Sickle Cell Anemia mutation

Sickle Cell Anemia mutation

What is sickle cell anemia?

Sickle Cell Anemia mutation is a disease that contains abnormal hemoglobin which means sickle hemoglobin. It affects red blood cells (RBC) as it causes the cells in a sickle shape. Sickle Cell Anemia, sometimes called Sickle Cell Disease, is an inherited disorder characterized by the abnormal production or secretion of the beta-carotene molecule, which is responsible for red blood cells’ ability to carry oxygen.

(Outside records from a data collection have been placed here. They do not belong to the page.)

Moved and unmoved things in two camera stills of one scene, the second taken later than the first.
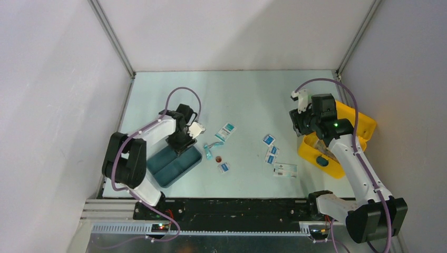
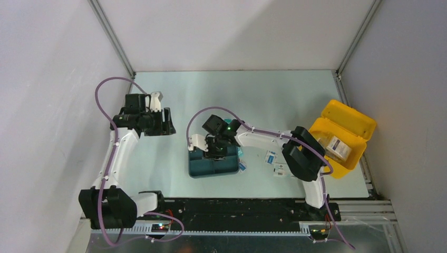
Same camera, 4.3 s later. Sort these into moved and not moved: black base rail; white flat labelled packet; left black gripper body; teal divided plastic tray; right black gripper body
Moved: right black gripper body; left black gripper body; teal divided plastic tray
Not moved: black base rail; white flat labelled packet
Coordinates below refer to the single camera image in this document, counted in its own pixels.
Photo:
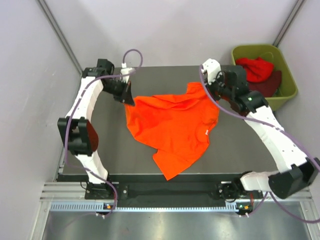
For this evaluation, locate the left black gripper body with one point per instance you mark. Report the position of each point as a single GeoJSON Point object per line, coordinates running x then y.
{"type": "Point", "coordinates": [116, 89]}

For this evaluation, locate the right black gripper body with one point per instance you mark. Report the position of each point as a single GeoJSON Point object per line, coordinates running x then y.
{"type": "Point", "coordinates": [218, 89]}

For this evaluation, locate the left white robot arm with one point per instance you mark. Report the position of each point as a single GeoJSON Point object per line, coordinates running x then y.
{"type": "Point", "coordinates": [79, 137]}

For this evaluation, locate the dark maroon t shirt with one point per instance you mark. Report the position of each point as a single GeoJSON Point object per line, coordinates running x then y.
{"type": "Point", "coordinates": [269, 87]}

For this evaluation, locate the aluminium frame rail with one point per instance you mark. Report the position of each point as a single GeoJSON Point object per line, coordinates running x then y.
{"type": "Point", "coordinates": [72, 191]}

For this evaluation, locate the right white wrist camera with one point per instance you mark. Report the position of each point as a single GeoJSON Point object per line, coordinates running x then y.
{"type": "Point", "coordinates": [212, 69]}

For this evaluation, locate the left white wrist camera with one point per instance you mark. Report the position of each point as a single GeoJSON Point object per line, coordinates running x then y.
{"type": "Point", "coordinates": [125, 72]}

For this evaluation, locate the orange t shirt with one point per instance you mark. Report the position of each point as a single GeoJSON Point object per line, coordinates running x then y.
{"type": "Point", "coordinates": [176, 125]}

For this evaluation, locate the olive green plastic bin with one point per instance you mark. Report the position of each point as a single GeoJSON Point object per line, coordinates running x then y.
{"type": "Point", "coordinates": [270, 53]}

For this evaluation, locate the slotted grey cable duct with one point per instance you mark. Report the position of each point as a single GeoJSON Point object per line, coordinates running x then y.
{"type": "Point", "coordinates": [102, 207]}

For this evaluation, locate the red t shirt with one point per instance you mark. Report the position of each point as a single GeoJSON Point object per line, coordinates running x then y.
{"type": "Point", "coordinates": [257, 70]}

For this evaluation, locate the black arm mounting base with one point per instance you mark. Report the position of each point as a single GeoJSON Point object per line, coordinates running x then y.
{"type": "Point", "coordinates": [185, 190]}

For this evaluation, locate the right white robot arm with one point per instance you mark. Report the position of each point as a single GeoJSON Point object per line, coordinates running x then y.
{"type": "Point", "coordinates": [296, 169]}

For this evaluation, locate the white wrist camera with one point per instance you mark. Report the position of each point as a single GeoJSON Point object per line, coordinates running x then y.
{"type": "Point", "coordinates": [212, 69]}
{"type": "Point", "coordinates": [125, 72]}

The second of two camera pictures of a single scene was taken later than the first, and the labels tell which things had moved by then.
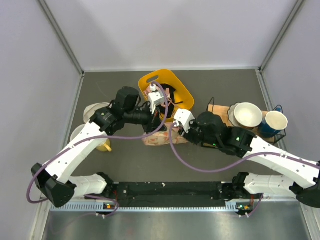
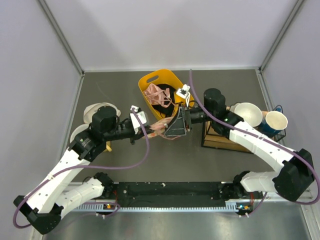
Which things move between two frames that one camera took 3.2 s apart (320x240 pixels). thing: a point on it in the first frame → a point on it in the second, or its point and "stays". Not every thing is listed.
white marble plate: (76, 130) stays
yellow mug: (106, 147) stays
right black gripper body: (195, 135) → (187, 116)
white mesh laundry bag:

Sickle Cell Anemia- Symptoms

Symptoms vary, but most sufferers complain of fatigue, shortness of breath, and an inability to focus. Shortness of breath is often due to low platelet levels. Because the sickle cell anemia mutation depletes the body of hemoglobin, the oxygen needed to carry oxygen in and out of the cells is compromised. This allows oxygen to be carried only by blood cells and some white blood cells. This lack of oxygen can reduce the body’s immune system response and reduce the chances of illness.

Sickle cell anemia hemoglobin structure

Red blood cells are also called as erythrocytes that carry oxygen from lungs to rest of the body. Hemoglobin is the protein made by red blood cells. This pigment is red in colour that gives blood its red colour.

Hemoglobin carries oxygen from the lungs to rest of the tissues and returns carbon dioxide from the body tissues to the lungs again. Haemoglobin is a complex protein that circulates through the bloodstream carrying oxygen and nutrients to all tissues. A special type of hemoglobin, V-shaped or beta-shaped, is responsible for carrying oxygen to all body tissues and organs. In order to carry oxygen, the protein must be coated on the inside with iron.

Sickle cell anemia affects hemoglobin and thus do not deliver oxygen to the tissues efficiently. Sickled red blood cells have difficulty binding to oxygen. Sickle shape red blood cells block capillaries their sickle or collapsed shape is not efficient.

Sickle cell anemia mutation

Hb A/Hb A is the genotype of normal person. Hb A/Hb S is the genotype of mild sickle cell anemia. Hb S/Hb S is the genotype of person with sickle cell anemia.

Sickle cell anemia is caused by single nucleotide mutation in which thymine is in place of an adenine. SNP is called as single nucleotide polymorphism. Hemoglobin contains heme group, two alpha chains (chromosome 16, q arm) and two beta chains (chromosome 11, q arm). SNP for sickle cell anemia occurs on the 17th nucleotide of the beta chain. SNP codes for valine instead of glutamic acid.

Sickle cell Anemia mutation

Sickle cell anemia genetics

Sequence for Hb A is palindrome which is CCTGAGG. Sequence for Hb S is not a palindrome CCTGTGG. Hb A codes for glutamic Acid and HbS codes for valine. Mst II is the restriction enzyme which is used to detect Hb S. Mst II cuts at CCT(N)AGG–>A
where, N can be either be A or T that depends on the genotype.

Sickle cell anemia and malaria relationship

Plasmodium causes malaria and it spends most of its life cycle in red blood cells. But person with sickle cell anemia can either have mild or no malaria because plasmodium will not able to reproduce in sickle-shaped red blood cells.

Sickle cell less severe in people of Indian descent compared to those of African descent. The people of Indian descent contain 20- 30% fetal hemoglobin which resists sickling. This is because Fetal hemoglobin (HbF) change the phenotype of sickle cell anemia by inhibiting the deoxy sickle hemoglobin polymerization. Therefore, Fetal hemoglobin is not sickle shaped and able to transport oxygen efficiently.

Sickle cell anemia-Treatment

When it comes to sickle cell anemia, there are several ways to increase the chance of survival. Increased fluid intake can help to improve fluid retention and decrease the amount of hemoglobin breakdown. This allows to reduce the amount of red blood cells produced and improve child’s overall health. Increased fluid intake can also improve immune system response. Some physicians recommend that patients with sickle cell anemia take a daily supplement that contains vitamin K, folic acid, and niacin.